Many histologic parameters influence the prognosis of patients having kidney tumor excision or kidney donation. Among these criteria are glomerular density, glomerular volume, vascular luminal stenosis, and the degree of interstitial fibrosis/tubular atrophy. Deep-learning-based automated measures might save time and deliver more exact results. For a study, researchers sought to provide a free tool for automatically obtaining kidney histology prognostic characteristics. In all, 241 healthy kidney tissue samples were divided into 3 separate cohorts.
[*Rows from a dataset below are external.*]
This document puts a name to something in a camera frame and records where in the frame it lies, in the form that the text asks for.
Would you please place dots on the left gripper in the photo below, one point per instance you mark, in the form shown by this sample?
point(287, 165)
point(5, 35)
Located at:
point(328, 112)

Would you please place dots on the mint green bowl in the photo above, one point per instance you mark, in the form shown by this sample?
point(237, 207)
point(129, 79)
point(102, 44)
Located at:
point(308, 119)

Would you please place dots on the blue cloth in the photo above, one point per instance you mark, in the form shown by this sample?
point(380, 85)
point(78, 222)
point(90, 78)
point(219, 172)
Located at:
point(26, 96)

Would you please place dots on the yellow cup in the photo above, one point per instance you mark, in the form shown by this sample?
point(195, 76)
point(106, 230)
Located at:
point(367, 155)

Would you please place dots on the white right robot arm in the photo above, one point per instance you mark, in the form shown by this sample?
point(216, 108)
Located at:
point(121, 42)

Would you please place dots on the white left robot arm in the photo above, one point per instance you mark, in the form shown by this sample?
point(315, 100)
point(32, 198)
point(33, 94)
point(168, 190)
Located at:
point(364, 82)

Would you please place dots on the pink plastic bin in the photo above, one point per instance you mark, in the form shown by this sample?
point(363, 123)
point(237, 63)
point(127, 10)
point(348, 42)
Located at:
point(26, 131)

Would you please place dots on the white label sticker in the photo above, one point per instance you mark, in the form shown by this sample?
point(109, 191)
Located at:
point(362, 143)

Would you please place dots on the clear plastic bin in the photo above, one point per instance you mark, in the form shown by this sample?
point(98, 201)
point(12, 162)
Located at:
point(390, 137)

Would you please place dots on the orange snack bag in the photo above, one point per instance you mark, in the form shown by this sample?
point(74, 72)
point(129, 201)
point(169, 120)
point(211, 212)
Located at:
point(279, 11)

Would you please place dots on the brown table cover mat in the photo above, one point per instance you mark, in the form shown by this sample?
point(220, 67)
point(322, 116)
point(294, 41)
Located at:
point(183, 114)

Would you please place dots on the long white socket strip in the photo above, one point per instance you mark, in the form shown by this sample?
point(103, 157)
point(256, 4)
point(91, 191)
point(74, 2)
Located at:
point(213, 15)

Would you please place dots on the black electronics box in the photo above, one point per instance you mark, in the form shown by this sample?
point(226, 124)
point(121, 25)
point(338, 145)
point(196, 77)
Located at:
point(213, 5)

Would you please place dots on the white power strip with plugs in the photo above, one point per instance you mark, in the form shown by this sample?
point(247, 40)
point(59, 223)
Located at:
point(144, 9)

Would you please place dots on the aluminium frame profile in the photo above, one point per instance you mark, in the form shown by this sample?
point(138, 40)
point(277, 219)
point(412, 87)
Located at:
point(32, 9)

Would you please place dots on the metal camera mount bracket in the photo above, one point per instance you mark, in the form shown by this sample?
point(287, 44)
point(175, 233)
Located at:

The “Training” cohort (n=65) was used to train two convolutional neural networks, one to recognize cortex and the other to segregate kidney structures. The performance of the “Test” cohort (n=50) was evaluated by comparing manually delineated regions of interest to projected ones. The “Application” cohort (n=126) compared prognostic histologic data produced manually to data obtained using an algorithm based on a combination of two convolutional neural networks.

The networks performed well in the test cohort, isolating the cortex and segmenting the parts of interest (>90% of the cortex, healthy tubules, glomeruli, and even worldwide sclerotic glomeruli were found). The anticipated and predicted prognostic results in the Application cohort were strongly associated. The correlation coefficients r for glomerular volume, 0.51 for glomerular density, 0.75 for interstitial fibrosis, 0.71 for tubular atrophy, and 0.73 for vascular intimal thickness, respectively, were 0.85, 0.51, 0.75, 0.71, and 0.73 for vascular intimal thickness. Considerable tubular atrophy and interstitial fibrosis levels (receiver operator characteristic curves with area under the curves of 0.92 and 0.91, respectively) or significant vascular luminal stenosis (>50%) were well predicted by the method (area under the curve, 0.85). The technology automated kidney tissue segmentation in order to acquire prognostic histologic data in a quick, objective, reliable, and repeatable manner.